[PROBLEM TO SOLVE]:
Below are records; how many of their lines hold the string "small"? Reply with nothing but the number.
------------------------
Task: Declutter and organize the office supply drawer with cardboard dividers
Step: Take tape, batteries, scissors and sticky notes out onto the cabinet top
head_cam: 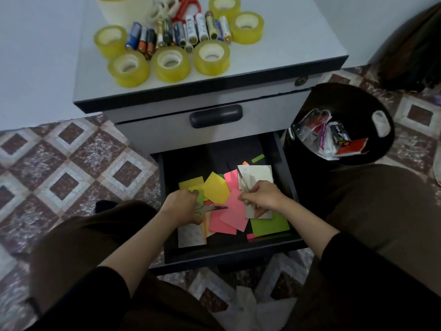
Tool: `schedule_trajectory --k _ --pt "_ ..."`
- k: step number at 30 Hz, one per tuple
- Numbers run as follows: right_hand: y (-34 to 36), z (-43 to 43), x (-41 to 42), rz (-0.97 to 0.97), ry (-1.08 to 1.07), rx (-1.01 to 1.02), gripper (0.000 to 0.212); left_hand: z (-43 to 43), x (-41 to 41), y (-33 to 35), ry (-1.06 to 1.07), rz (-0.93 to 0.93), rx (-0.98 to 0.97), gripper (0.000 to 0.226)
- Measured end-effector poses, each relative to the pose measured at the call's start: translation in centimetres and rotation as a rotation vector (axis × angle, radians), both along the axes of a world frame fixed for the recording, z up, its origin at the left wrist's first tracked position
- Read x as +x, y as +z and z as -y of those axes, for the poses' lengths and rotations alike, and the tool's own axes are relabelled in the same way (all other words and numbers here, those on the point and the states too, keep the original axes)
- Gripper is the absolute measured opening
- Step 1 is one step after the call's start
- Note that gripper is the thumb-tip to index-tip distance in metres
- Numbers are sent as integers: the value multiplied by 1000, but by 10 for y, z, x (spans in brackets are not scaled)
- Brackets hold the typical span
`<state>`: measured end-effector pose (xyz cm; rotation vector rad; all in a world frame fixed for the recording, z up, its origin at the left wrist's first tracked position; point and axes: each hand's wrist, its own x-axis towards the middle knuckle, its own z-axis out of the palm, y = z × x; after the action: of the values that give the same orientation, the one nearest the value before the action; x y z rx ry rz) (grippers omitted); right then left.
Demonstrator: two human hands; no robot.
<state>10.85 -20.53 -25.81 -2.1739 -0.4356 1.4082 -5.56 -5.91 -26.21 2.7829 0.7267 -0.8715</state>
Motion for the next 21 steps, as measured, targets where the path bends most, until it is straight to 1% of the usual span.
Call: schedule_trajectory --k 2,3,5,6,7,10,12,15,18,21 --pt "12 4 -8 -12 5 33 21 2 -9 7 12 -6 -1 55" --pt "18 6 -12 -10 3 47 30 3 -13 11 19 0 -2 53" --pt "30 9 -16 5 -6 84 54 7 -21 19 45 33 3 52" --pt "35 10 -17 19 -1 110 59 9 -24 24 65 61 3 52" --pt "41 11 -17 38 10 139 58 11 -26 29 88 101 1 52" --pt "59 10 -15 92 49 217 46 14 -32 48 151 246 -31 51" --pt "71 9 -13 109 65 263 42 12 -34 63 184 341 -45 49" --pt "94 5 -11 108 74 338 35 7 -32 89 184 468 -2 42" --pt "122 1 -9 96 67 459 20 1 -27 120 221 608 47 45" --pt "153 -2 -5 81 50 578 17 -1 -20 152 231 710 79 43"
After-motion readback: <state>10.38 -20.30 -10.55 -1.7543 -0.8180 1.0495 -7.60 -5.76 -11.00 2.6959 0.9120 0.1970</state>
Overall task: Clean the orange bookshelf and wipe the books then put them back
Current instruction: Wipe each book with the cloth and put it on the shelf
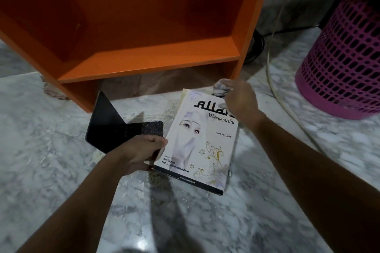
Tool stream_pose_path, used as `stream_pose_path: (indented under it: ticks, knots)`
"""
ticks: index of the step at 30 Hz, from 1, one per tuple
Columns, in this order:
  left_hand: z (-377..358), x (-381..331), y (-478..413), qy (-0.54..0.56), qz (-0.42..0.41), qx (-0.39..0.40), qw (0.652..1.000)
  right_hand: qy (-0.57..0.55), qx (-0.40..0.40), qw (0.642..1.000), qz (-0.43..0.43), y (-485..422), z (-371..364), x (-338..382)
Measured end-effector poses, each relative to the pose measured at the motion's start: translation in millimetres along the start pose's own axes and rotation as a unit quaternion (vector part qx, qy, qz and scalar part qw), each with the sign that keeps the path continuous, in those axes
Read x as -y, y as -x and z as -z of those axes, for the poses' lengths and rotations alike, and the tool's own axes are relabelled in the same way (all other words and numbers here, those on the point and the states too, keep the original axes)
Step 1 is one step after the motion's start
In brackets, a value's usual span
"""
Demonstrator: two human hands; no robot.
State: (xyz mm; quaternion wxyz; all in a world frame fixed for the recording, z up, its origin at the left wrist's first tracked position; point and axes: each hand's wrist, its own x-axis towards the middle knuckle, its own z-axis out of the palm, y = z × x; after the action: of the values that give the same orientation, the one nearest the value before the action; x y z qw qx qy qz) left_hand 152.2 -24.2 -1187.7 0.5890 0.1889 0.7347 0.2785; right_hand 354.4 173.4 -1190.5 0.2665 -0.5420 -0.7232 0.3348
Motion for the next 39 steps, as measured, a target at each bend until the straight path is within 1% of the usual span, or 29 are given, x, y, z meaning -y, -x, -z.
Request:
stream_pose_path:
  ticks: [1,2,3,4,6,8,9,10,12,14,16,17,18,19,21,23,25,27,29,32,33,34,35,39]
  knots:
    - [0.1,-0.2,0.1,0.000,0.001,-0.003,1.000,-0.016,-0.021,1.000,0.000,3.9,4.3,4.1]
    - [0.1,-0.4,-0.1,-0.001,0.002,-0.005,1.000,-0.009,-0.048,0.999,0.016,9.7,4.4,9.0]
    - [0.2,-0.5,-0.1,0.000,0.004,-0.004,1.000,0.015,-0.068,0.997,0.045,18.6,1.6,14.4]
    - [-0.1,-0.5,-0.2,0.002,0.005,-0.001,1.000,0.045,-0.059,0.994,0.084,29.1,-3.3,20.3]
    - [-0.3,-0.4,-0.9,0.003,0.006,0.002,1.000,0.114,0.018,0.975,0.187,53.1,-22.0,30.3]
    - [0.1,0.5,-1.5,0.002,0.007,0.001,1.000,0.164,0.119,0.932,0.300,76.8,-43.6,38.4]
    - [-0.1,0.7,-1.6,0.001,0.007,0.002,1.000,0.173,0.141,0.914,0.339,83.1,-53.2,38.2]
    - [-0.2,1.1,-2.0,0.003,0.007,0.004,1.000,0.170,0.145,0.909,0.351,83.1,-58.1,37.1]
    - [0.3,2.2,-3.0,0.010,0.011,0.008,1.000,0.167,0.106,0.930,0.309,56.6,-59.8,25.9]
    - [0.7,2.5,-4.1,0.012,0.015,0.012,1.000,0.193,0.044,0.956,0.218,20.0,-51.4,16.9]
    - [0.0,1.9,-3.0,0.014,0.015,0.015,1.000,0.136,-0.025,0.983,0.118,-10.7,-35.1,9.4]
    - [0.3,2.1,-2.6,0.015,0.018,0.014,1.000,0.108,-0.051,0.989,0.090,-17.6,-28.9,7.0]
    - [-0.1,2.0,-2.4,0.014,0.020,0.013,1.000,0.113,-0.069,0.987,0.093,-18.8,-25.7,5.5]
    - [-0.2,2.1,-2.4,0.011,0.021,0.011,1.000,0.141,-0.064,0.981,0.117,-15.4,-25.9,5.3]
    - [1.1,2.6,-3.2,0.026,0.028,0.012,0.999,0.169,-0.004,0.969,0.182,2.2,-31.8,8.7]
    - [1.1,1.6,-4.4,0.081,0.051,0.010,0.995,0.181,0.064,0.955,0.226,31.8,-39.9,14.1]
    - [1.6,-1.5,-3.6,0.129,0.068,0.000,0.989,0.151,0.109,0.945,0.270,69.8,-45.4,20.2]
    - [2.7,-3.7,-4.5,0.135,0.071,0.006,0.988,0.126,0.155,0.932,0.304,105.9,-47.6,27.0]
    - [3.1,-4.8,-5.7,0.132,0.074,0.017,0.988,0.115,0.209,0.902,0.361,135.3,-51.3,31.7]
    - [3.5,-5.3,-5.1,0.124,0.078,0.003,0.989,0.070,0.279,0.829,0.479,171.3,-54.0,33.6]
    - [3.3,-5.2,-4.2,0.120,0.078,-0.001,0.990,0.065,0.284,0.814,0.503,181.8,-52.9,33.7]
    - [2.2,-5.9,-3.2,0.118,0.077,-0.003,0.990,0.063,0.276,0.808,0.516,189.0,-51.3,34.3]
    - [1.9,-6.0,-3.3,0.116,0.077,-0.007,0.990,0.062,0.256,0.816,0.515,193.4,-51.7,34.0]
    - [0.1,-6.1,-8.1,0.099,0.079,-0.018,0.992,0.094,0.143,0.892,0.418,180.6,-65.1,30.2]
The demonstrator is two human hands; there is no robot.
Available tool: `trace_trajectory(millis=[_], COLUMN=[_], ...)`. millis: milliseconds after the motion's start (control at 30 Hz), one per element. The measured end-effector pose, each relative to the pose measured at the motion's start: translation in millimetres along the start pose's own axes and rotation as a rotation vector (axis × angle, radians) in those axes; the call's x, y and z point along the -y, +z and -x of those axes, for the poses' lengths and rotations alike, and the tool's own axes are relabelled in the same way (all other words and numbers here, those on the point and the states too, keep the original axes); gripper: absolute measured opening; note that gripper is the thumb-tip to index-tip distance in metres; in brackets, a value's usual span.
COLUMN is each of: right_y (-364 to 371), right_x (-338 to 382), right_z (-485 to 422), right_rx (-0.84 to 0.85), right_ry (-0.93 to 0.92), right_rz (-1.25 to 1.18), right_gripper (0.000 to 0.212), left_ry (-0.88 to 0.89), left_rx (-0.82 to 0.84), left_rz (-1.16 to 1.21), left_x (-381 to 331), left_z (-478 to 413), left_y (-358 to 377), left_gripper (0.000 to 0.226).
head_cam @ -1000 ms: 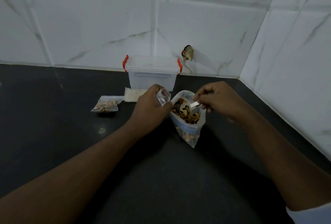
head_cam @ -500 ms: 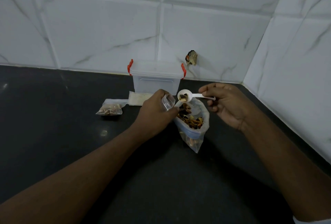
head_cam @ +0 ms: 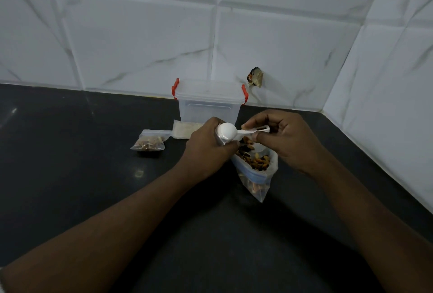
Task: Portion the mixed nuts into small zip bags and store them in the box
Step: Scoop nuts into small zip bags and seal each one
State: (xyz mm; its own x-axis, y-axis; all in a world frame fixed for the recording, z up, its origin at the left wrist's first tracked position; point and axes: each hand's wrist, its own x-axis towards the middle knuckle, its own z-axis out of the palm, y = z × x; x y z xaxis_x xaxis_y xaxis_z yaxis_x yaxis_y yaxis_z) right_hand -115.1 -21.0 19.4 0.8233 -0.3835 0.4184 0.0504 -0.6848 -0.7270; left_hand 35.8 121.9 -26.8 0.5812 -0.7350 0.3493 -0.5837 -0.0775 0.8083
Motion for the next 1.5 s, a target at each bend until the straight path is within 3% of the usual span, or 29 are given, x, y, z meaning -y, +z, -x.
trace_trajectory(millis=[133,233,433,767,933,1300,1500], right_y=[-6.0,-17.6,-16.3,-15.1,-9.6,-12.0,-18.3], right_x=[0.3,-3.5,-18.5,-11.3,-16.7,-30.2,-26.7], right_z=[-1.1,-0.1,1.8,0.4,-1.4,-4.8,-6.7], right_rx=[-0.087,-0.154,0.095,0.078,0.018,-0.208,-0.312], right_ry=[-0.038,-0.038,0.063,0.12,0.188,0.595,0.582], right_rz=[0.019,0.219,0.565,0.526,0.297,-0.288,-0.482], right_gripper=[0.03,0.028,0.024,0.019,0.018,0.013,0.015], left_ry=[-0.007,-0.011,-0.017,-0.016,-0.022,-0.033,-0.039], left_rx=[0.016,0.013,0.025,0.032,0.035,0.028,0.027], left_rz=[0.003,-0.008,-0.012,-0.023,-0.032,0.002,0.027], left_x=[-0.9,-1.0,-3.8,-5.3,-6.0,-4.1,-4.4], left_z=[-0.8,-1.3,-2.0,-0.9,-1.3,-1.4,-1.2], left_y=[-0.9,-1.0,-1.3,-1.8,-1.1,-0.5,-0.6], left_gripper=[0.041,0.035,0.034,0.034,0.036,0.034,0.033])
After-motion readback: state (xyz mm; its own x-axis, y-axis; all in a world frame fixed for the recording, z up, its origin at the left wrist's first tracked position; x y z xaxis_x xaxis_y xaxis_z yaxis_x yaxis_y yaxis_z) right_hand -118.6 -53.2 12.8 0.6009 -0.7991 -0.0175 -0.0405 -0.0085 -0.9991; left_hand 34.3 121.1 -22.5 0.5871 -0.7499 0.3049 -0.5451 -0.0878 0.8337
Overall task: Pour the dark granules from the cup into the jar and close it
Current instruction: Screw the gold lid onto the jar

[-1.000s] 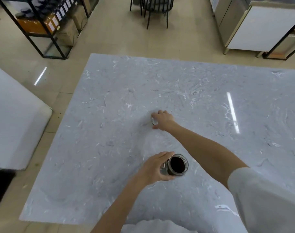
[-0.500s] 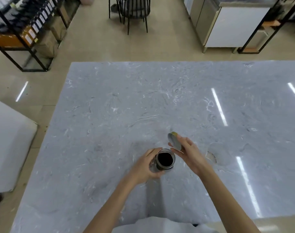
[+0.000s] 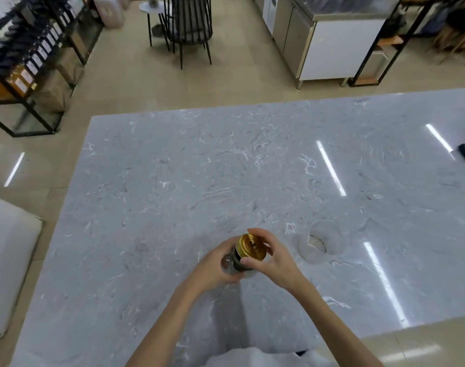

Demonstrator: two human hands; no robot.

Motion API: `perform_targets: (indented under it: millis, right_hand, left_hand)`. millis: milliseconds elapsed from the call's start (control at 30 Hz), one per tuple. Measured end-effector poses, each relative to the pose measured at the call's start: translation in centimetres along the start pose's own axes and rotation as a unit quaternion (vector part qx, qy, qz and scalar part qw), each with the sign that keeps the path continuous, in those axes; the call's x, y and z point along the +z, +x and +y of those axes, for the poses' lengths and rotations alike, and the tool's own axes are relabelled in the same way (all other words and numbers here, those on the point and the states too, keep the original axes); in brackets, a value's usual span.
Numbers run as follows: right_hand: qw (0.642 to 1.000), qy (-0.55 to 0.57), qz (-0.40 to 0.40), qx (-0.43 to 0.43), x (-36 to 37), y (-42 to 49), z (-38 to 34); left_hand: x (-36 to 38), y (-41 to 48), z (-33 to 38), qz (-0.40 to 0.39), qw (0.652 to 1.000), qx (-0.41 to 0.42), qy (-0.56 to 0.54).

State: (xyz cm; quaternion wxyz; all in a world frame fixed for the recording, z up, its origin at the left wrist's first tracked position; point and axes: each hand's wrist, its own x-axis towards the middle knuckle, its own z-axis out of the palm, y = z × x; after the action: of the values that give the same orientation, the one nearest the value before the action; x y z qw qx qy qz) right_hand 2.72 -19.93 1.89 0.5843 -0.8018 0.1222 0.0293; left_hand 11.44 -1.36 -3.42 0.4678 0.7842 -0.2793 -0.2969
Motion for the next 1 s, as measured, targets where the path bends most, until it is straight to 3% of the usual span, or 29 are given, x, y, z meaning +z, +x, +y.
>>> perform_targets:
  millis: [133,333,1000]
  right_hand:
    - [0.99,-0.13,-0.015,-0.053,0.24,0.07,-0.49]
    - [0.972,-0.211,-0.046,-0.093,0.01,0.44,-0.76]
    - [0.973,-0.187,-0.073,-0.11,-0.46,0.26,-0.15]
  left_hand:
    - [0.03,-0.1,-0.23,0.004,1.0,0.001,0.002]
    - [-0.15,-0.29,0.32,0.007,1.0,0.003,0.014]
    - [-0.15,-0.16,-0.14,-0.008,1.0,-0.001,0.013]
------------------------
[SOLUTION TO THIS EXERCISE]:
2